TheBackShed.com

Forum Index : Microcontroller and PC projects : Bug - LINE INPUT and INPUT

Author

Message

panky

Guru

Joined: 02/10/2012
Location: Australia
Posts: 1117

Posted: 07:59am 18 Jul 2018

Copy link to clipboard

Print this post

A couple of recent posts dealt with LINE INPUT and INPUT commands and while I was playing around with the issues mentioned I came across the following which I believe to be a bug.

Both LINE INPUT and LINE deal with a single line at a time either from the Console or from a file. In both cases, if the last line in the file does NOT have a terminating CR or CR LF, the last character in the file is NOT read.

Both LINE INPUT and INPUT make calls to MMgetline in SerialFileIO.c and the code there around line 199 appears to be the problem (I think, I am NOT at all proficient in C but it appears the may be an inadvertant duplication of a couple of lines).

What appears to be happening is that as the line is read in by either of the commands above, if EOF is reached and the is no terminating CR in the file, the last character in the file is not read and passed back by MMgetline.

The demo code below illustrates the problem.
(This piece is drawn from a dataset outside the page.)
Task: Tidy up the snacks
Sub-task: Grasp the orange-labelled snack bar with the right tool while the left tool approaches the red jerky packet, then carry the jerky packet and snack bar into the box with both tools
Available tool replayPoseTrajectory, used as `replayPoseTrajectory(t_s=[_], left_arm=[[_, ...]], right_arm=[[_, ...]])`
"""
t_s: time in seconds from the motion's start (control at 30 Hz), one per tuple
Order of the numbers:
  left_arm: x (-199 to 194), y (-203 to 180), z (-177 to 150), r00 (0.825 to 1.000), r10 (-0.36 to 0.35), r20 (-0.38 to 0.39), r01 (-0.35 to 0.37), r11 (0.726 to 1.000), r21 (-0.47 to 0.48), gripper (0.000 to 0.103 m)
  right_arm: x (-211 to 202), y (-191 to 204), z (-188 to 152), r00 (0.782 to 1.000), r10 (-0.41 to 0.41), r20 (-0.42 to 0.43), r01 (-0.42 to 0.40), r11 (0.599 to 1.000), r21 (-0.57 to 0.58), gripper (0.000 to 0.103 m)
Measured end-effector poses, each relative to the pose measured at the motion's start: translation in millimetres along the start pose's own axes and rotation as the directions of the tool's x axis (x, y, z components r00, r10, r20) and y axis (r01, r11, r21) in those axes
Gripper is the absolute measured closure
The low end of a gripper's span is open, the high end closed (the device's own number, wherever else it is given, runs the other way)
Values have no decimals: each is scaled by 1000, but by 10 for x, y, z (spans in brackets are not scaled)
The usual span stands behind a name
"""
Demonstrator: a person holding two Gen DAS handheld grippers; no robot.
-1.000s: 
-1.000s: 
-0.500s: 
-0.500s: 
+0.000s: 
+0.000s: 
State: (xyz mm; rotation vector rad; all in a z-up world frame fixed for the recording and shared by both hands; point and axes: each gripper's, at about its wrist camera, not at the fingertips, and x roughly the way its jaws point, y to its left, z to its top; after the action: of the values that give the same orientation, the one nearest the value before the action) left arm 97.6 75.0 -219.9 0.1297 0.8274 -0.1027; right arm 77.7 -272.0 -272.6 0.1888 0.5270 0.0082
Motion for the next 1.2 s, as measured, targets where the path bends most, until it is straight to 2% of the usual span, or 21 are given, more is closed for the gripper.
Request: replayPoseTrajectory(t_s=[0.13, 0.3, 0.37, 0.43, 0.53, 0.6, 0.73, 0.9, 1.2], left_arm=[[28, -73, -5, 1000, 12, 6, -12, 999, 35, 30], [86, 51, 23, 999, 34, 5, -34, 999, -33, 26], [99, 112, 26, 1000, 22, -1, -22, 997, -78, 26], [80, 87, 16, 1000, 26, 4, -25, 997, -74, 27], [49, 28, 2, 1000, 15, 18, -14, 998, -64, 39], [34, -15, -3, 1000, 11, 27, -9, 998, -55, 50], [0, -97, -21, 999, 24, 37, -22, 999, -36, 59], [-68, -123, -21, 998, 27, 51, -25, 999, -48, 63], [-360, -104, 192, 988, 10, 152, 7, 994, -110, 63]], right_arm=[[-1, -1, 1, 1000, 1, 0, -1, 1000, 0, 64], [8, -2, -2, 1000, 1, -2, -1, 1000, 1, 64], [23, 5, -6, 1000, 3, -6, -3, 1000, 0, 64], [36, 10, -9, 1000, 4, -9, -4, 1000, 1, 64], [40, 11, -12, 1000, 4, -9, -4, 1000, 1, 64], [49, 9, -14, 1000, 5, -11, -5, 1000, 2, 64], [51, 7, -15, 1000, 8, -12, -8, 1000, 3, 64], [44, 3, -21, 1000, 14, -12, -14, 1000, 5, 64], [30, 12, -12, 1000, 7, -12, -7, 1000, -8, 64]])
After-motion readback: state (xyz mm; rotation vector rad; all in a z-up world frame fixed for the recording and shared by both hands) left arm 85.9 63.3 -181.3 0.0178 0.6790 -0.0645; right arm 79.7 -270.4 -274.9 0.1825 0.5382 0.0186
As you will see, the last character in the second (last) line, a "z" is not returned by either LINE INPUT or LINE.

This was tested in both MMBasic Plus 5.04.10b3 and 5.03.04 and also in MMBasic Extreme 5.04.17. Interestingly, both commands work correctly in MMBasic for DOS (I guess this may be because file IO is done by Windows ?)

The hexdump sub at the bottom below is purely to show that the missing character is actually correct in the file.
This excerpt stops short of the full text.